EXERCISE DATA below:

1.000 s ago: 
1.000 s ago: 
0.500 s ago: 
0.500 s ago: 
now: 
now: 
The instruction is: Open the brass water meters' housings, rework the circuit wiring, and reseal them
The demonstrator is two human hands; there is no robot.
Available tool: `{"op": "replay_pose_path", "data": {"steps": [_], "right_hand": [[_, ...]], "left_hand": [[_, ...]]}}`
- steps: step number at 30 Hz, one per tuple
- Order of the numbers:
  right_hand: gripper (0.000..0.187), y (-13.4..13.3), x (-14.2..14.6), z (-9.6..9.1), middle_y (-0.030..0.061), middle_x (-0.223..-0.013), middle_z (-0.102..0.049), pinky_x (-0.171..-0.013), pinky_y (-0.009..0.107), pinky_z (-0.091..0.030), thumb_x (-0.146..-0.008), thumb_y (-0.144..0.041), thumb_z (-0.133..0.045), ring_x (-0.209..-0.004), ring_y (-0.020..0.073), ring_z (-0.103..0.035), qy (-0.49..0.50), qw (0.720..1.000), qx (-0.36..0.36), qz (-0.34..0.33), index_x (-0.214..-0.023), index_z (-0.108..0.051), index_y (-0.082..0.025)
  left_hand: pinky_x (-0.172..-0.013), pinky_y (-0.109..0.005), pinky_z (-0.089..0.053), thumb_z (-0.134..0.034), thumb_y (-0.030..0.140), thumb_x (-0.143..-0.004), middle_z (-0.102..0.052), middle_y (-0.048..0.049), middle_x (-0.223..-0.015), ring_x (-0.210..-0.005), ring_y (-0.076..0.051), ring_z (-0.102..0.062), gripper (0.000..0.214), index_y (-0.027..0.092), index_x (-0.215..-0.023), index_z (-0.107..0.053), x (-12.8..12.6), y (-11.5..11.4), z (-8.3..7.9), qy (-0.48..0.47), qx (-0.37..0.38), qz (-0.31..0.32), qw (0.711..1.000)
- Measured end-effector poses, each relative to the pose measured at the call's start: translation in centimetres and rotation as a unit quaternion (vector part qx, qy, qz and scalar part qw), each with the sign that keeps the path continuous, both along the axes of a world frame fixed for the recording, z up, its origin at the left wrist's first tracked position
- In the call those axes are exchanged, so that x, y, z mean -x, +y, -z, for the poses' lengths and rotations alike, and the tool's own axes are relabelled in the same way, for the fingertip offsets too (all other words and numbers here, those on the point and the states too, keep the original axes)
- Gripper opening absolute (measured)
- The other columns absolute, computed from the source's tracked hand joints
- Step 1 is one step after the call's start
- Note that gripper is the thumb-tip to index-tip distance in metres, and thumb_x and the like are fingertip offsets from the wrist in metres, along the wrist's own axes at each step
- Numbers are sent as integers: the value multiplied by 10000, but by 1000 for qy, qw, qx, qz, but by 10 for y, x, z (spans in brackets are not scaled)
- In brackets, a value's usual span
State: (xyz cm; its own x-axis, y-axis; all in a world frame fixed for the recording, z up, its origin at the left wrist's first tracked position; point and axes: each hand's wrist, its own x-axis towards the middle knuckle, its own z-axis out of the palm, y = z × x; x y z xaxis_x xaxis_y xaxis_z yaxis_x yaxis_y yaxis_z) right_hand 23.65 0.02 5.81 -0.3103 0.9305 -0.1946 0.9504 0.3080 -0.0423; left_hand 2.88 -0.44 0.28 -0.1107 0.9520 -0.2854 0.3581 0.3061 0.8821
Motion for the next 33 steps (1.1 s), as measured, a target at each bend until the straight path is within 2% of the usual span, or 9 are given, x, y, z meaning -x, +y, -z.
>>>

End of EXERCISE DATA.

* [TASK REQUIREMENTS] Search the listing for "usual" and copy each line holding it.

* [THE COMPLETED TASK]
- In brackets, a value's usual span
Motion for the next 33 steps (1.1 s), as measured, a target at each bend until the straight path is within 2% of the usual span, or 9 are given, x, y, z meaning -x, +y, -z.

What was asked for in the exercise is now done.